**Records contained in a dataset:**

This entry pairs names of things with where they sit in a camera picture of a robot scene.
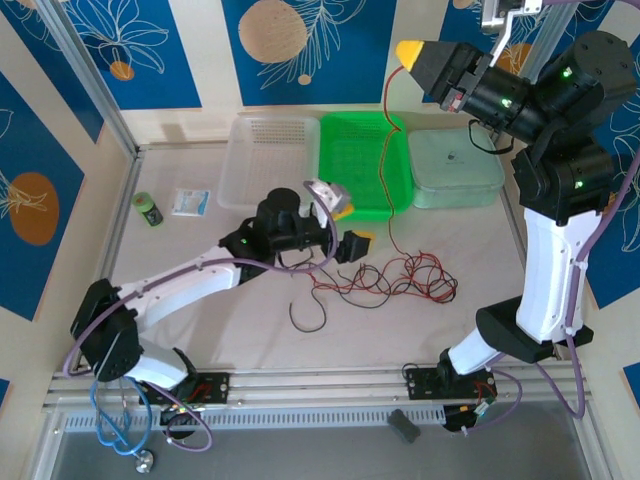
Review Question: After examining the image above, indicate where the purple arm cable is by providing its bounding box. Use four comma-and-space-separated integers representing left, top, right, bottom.
464, 0, 640, 436
64, 214, 336, 454

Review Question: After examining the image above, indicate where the black gripper wire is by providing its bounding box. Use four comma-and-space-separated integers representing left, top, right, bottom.
277, 244, 324, 271
467, 119, 515, 156

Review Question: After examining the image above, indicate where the black left gripper wire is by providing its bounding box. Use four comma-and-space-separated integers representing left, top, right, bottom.
277, 244, 324, 271

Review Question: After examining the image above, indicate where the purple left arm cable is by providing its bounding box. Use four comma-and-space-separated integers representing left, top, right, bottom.
64, 214, 336, 454

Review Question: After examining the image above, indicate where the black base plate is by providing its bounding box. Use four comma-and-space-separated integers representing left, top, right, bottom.
139, 372, 231, 406
403, 363, 497, 401

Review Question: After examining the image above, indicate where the aluminium side rail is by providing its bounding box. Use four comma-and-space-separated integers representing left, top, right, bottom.
69, 147, 146, 374

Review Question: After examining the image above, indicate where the clear plastic tray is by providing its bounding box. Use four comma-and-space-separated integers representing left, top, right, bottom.
216, 114, 321, 211

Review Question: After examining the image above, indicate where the grey slotted cable duct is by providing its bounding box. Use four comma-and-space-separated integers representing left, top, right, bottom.
59, 405, 446, 431

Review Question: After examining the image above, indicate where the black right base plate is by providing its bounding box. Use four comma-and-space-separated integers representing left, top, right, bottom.
403, 363, 497, 401

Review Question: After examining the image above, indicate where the white blue packet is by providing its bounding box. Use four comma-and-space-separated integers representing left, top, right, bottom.
170, 187, 211, 217

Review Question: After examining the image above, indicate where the aluminium frame post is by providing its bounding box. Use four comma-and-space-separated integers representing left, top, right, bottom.
519, 0, 569, 76
34, 0, 141, 159

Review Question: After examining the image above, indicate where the pale green lidded container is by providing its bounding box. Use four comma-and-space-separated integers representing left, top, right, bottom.
407, 127, 506, 210

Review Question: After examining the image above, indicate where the dark grey sponge block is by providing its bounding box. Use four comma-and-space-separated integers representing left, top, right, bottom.
387, 408, 421, 445

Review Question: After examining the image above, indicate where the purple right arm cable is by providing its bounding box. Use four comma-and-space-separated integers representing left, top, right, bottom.
464, 0, 640, 436

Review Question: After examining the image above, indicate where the green capped black bottle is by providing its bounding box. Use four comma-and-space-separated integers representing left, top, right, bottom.
131, 191, 165, 227

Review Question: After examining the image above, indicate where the black right gripper wire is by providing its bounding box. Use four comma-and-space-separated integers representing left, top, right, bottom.
467, 119, 515, 156

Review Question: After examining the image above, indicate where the green plastic basket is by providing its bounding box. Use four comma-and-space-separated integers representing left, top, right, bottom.
318, 112, 414, 223

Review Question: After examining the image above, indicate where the blue cable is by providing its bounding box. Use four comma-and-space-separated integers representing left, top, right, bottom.
89, 372, 154, 459

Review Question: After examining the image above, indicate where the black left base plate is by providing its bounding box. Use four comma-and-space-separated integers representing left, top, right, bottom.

**What needs to be done:** Copy out the records exactly; the pictures stay behind.

**Exercise response:**
This entry pairs names of things with where they sit in a camera picture of a robot scene.
Review Question: After examining the image above, indicate where the purple arm cable is by providing its bounding box. Use four comma-and-space-separated integers representing left, top, right, bottom.
464, 0, 640, 436
64, 214, 336, 454

Review Question: After examining the image above, indicate where the black gripper wire is by providing its bounding box. Use four comma-and-space-separated integers representing left, top, right, bottom.
277, 244, 324, 271
467, 119, 515, 156

Review Question: After examining the image above, indicate where the black left gripper wire is by providing its bounding box. Use four comma-and-space-separated integers representing left, top, right, bottom.
277, 244, 324, 271

Review Question: After examining the image above, indicate where the purple left arm cable is by providing its bounding box. Use four comma-and-space-separated integers representing left, top, right, bottom.
64, 214, 336, 454

Review Question: After examining the image above, indicate where the black base plate is by providing its bounding box. Use four comma-and-space-separated integers representing left, top, right, bottom.
139, 372, 231, 406
403, 363, 497, 401

Review Question: After examining the image above, indicate where the aluminium side rail is by providing its bounding box. Use four comma-and-space-separated integers representing left, top, right, bottom.
69, 147, 146, 374

Review Question: After examining the image above, indicate where the clear plastic tray is by providing its bounding box. Use four comma-and-space-separated integers representing left, top, right, bottom.
216, 114, 321, 211

Review Question: After examining the image above, indicate where the grey slotted cable duct is by providing its bounding box. Use four comma-and-space-separated integers representing left, top, right, bottom.
59, 405, 446, 431

Review Question: After examining the image above, indicate where the black right base plate is by providing its bounding box. Use four comma-and-space-separated integers representing left, top, right, bottom.
403, 363, 497, 401

Review Question: After examining the image above, indicate where the white blue packet is by providing its bounding box. Use four comma-and-space-separated integers representing left, top, right, bottom.
170, 187, 211, 217

Review Question: After examining the image above, indicate where the aluminium frame post is by providing its bounding box. Use four comma-and-space-separated integers representing left, top, right, bottom.
519, 0, 569, 76
34, 0, 141, 159

Review Question: After examining the image above, indicate where the pale green lidded container is by providing its bounding box. Use four comma-and-space-separated integers representing left, top, right, bottom.
407, 127, 506, 210

Review Question: After examining the image above, indicate where the dark grey sponge block is by providing its bounding box. Use four comma-and-space-separated integers representing left, top, right, bottom.
387, 408, 421, 445

Review Question: After examining the image above, indicate where the purple right arm cable is by providing its bounding box. Use four comma-and-space-separated integers representing left, top, right, bottom.
464, 0, 640, 436

Review Question: After examining the image above, indicate where the green capped black bottle is by providing its bounding box. Use four comma-and-space-separated integers representing left, top, right, bottom.
131, 191, 165, 227

Review Question: After examining the image above, indicate where the black right gripper wire is by providing its bounding box. Use four comma-and-space-separated integers representing left, top, right, bottom.
467, 119, 515, 156

Review Question: After examining the image above, indicate where the green plastic basket is by providing its bounding box. Use four comma-and-space-separated integers representing left, top, right, bottom.
318, 112, 414, 223

Review Question: After examining the image above, indicate where the blue cable is by providing its bounding box. Use four comma-and-space-separated integers representing left, top, right, bottom.
89, 372, 154, 459

Review Question: After examining the image above, indicate where the black left base plate is by providing its bounding box. Use four comma-and-space-separated integers representing left, top, right, bottom.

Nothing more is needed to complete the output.